**ASSIGNED TASK**. Retype word for word the lines of the data below, from the first to the one bearing "waist: j1, j2, j3, j4", with that one included.
━━━━━ DATASET ENTRIES ━━━━━
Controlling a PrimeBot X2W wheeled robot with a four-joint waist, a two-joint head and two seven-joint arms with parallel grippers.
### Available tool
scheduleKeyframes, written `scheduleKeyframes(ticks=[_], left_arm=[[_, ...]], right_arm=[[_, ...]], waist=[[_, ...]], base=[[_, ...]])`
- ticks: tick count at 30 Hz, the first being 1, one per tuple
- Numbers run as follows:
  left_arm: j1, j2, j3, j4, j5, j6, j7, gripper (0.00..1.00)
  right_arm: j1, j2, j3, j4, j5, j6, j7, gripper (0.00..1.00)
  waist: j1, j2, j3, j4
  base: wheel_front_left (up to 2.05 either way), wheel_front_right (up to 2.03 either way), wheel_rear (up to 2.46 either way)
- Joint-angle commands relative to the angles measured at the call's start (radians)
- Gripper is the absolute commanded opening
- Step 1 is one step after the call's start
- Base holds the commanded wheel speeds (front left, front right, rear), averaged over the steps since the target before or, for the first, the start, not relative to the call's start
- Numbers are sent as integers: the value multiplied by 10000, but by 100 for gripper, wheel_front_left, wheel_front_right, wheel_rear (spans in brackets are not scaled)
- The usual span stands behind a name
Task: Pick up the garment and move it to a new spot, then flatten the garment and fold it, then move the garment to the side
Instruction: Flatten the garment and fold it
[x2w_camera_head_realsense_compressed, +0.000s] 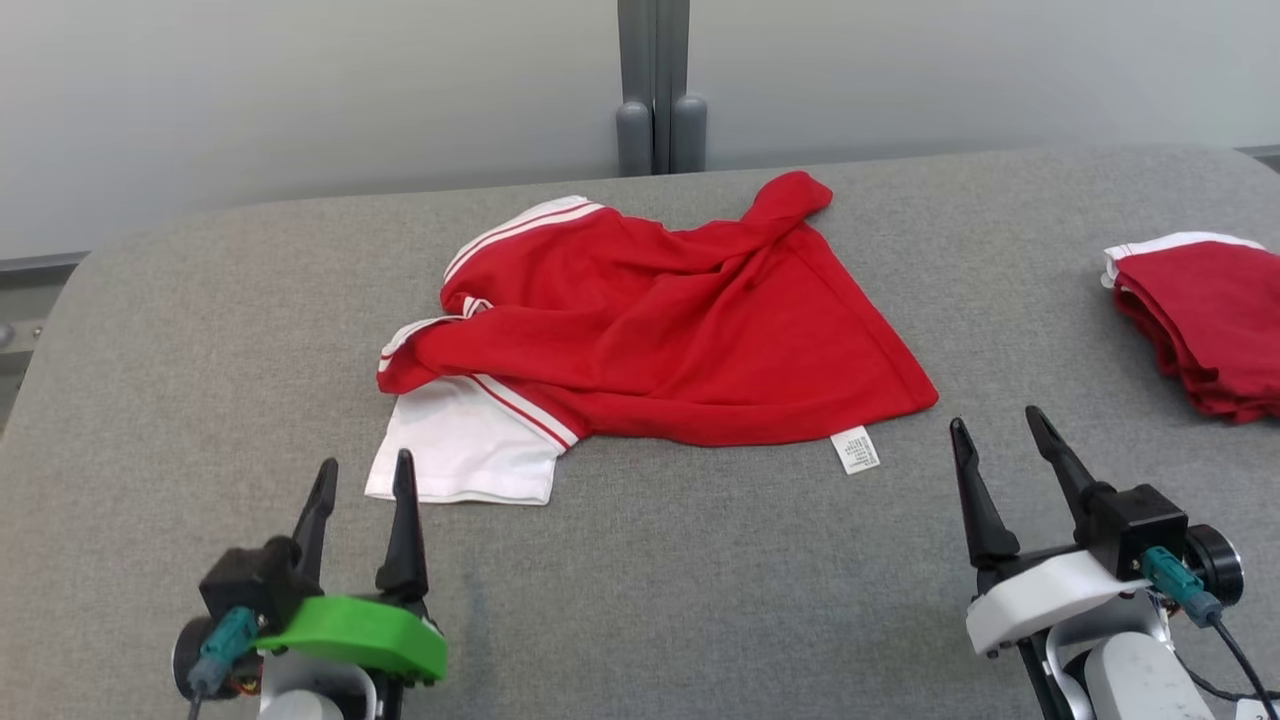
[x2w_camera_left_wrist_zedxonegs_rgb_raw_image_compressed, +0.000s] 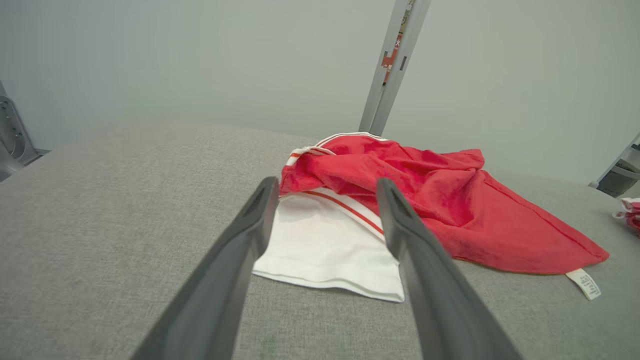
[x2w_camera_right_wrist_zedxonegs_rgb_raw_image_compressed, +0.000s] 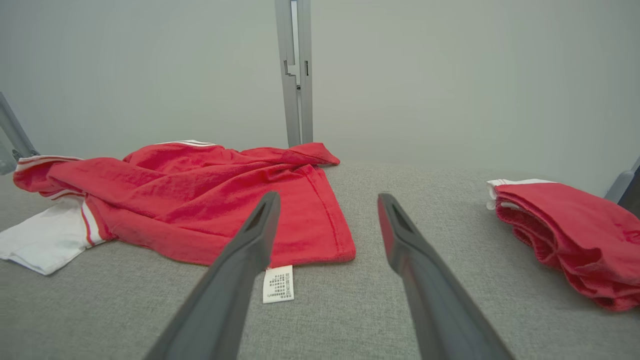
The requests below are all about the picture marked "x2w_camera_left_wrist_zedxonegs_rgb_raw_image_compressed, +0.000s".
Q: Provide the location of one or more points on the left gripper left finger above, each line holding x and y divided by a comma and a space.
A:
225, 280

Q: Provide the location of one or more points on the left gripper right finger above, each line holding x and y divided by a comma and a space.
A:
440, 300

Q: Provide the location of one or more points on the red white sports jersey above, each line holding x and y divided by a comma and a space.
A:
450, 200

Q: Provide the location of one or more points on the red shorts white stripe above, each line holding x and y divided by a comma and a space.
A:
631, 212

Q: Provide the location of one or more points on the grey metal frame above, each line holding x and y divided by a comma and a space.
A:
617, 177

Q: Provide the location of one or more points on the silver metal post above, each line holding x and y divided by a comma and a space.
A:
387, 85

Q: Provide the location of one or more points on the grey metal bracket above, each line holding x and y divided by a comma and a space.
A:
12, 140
━━━━━
**YOUR SOLUTION**.
Controlling a PrimeBot X2W wheeled robot with a four-joint waist, a two-joint head and two seven-joint arms with parallel grippers.
### Available tool
scheduleKeyframes, written `scheduleKeyframes(ticks=[_], left_arm=[[_, ...]], right_arm=[[_, ...]], waist=[[_, ...]], base=[[_, ...]])`
- ticks: tick count at 30 Hz, the first being 1, one per tuple
- Numbers run as follows:
  left_arm: j1, j2, j3, j4, j5, j6, j7, gripper (0.00..1.00)
  right_arm: j1, j2, j3, j4, j5, j6, j7, gripper (0.00..1.00)
  waist: j1, j2, j3, j4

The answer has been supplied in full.